Мисс Пентикост тщательно следила за тем, чтобы заполнить лакуны в моем образовании. Я убежала из дома в пятнадцать, а до того не особенно налегала на учебу. За этим последовали пять лет в цирке и четыре года работы на мисс Пентикост. Не тянет на приличное образование. Поэтому мой босс решила заменить мои любимые детективные романы чем-то более зрелым. Я выбрала историю Карсон Маккалерс о глухонемом, который становится всеобщим доверенным лицом в глубинке штата Джорджия. Я остановилась на этой книге, потому что Маккалерс была моей ровесницей – ей было двадцать три, – когда вышел ее первый роман. Я решила, что мы, работающие девушки, должны держаться вместе.
Поездка от Пенсильванского вокзала до Фредериксберга, штат Виргиния, занимала пять часов с лишним, и я намеревалась проглотить солидную часть романа.
Где-то между Ньюарком и Филадельфией я поняла, что уже пятый раз читаю один и тот же абзац, и бросила это дело. Вытащила последний выпуск «Странных преступлений», но не могла сосредоточиться даже на статье о полиграфе и о том, как его обмануть.
Мисс П., не привыкшая вставать в такую рань, заснула и довольно зычно похрапывала. Я взяла из ее ослабевших рук папку и убрала ее.
Потом попыталась задремать, но не сумела уговорить свои нервы.
Я не любила поезда.
Подземка – другое дело. Из метро можно выскочить через каждые две минуты, поймать такси и сбежать, если вдруг не захочешь ехать дальше.

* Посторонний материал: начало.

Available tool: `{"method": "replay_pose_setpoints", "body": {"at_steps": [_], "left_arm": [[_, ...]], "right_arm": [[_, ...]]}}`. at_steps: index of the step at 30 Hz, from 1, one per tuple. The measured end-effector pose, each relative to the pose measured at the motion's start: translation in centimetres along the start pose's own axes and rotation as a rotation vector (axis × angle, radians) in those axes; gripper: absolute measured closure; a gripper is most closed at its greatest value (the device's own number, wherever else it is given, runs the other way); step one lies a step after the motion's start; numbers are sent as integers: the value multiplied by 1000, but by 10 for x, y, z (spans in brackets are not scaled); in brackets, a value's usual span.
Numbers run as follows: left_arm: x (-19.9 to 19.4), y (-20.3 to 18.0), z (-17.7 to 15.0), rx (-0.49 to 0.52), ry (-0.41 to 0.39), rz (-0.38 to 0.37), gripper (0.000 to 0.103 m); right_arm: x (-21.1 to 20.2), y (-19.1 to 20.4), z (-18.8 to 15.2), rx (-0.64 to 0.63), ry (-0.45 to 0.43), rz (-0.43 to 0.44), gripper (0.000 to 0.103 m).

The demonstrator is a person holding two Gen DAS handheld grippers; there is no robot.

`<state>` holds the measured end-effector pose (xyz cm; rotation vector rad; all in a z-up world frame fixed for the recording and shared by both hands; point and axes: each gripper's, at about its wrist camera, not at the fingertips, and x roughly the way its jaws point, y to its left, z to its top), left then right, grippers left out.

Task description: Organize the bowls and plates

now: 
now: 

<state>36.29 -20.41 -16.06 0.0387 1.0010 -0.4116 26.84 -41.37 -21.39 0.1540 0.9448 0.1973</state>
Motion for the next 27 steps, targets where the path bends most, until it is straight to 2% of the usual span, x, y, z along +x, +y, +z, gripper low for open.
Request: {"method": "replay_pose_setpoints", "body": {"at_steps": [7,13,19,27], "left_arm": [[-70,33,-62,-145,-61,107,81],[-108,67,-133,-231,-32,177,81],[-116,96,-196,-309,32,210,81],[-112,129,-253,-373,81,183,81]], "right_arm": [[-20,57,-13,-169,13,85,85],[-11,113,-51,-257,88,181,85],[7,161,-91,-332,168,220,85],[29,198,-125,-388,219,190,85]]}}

В поездах выбора нет. Нельзя поменять курс в последний момент. Кто-то определил твой маршрут еще сотню лет назад, и тебе придется пройти его до конца.
Как в железном гробу.
Мисс Пентикост однажды сказала, что это из-за моей клаустрофобии. Я ответила, что не страдаю клаустрофобией. Мне просто не нравится находиться там, откуда нельзя сбежать, и я считаю, что это вполне разумно, и не нужно изобретать такое длинное слово, чтобы оправдать это.
Я решила немного размяться, а потому тихо выскользнула в коридор и направилась к вагону-ресторану. Там я купила чашку кофе с рогаликом и нашла свободное место в глубине вагона.

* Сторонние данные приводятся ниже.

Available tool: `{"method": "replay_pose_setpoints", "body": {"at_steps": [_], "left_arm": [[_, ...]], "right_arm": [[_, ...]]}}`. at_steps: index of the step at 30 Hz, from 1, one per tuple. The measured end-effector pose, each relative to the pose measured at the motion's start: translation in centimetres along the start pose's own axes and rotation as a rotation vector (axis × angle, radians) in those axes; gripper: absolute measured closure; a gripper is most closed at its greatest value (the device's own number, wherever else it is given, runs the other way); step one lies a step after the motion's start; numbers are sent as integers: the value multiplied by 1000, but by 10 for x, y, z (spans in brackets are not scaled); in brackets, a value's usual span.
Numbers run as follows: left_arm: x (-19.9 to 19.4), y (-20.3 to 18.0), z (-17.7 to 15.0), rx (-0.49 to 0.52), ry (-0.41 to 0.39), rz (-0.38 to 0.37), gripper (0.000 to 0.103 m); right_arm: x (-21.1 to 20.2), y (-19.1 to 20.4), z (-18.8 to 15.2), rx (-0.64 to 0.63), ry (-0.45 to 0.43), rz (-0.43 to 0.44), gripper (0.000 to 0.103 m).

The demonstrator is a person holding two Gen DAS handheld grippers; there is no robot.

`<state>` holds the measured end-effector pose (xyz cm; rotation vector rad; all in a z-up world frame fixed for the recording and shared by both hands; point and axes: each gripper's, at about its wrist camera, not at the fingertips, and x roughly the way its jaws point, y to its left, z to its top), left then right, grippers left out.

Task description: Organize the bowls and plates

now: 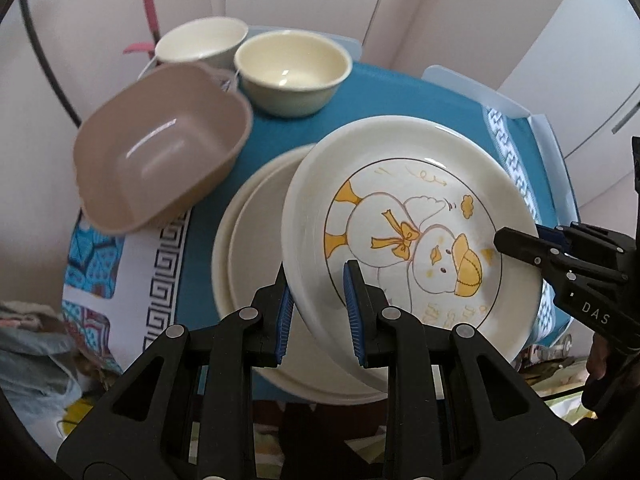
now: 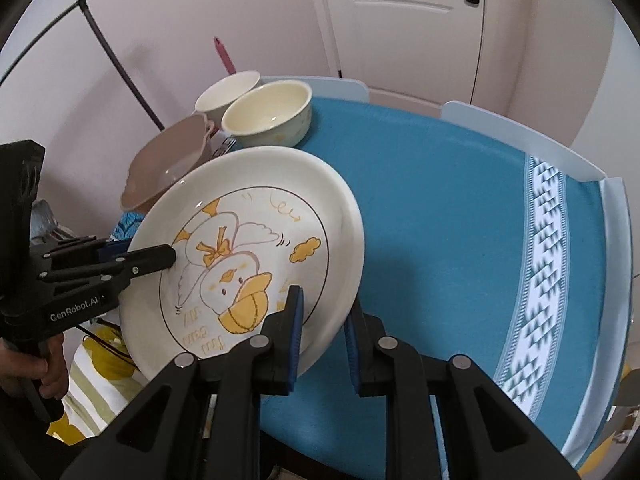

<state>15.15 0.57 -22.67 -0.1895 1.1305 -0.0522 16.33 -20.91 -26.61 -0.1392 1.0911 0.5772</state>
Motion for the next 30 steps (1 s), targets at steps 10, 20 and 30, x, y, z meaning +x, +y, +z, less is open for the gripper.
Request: {"method": "replay_pose_setpoints", "body": {"at_steps": [10,20,30], "left_arm": [[29,11,-6,2,35,16,81],[39,4,-6,46,52,56,81],[43,-11,-3,158,41,179,81]], "right_arm": [[14,18,3,-40,28,-36,85],[17,22,2,-62,39,-60,85],[20,25,0,-62,43,-64,85]]}}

Рассматривая мелькающие за окном пейзажи, я позволила своим мыслям снова перенестись к Руби и моим пяти годам в цирке Харта и Хэлловея.
Я приехала в цирк истощенной и измученной, в синяках и ссадинах, отчаянно желающей сбежать от жизни, которая, я знала, не приведет ни к чему хорошему. Мысль о том, чтобы жить в мире красок и веселья и никогда не задерживаться в одном месте дольше пары недель, приводила меня в восторг.
Я быстро поняла, что жизнь циркового артиста далека от рая, но вместе с тем далека и от того ада, в котором я жила раньше. Поначалу я чистила стойла и клетки от навоза и прочих отходов четвероногих артистов.
Со временем меня повысили до члена команды цирковых рабочих, потом я продавала под куполом леденцы, а потом на моем пути возникла роль прекрасной помощницы Калищенко. Его прежняя ассистентка забеременела от какого-то счастливчика, и меня заставили занять ее место. Я натягивала расшитое блестками трико и потела по двенадцать часов в день, пока человек, которого все остальные прозвали Русским Психом, метал в меня ножи.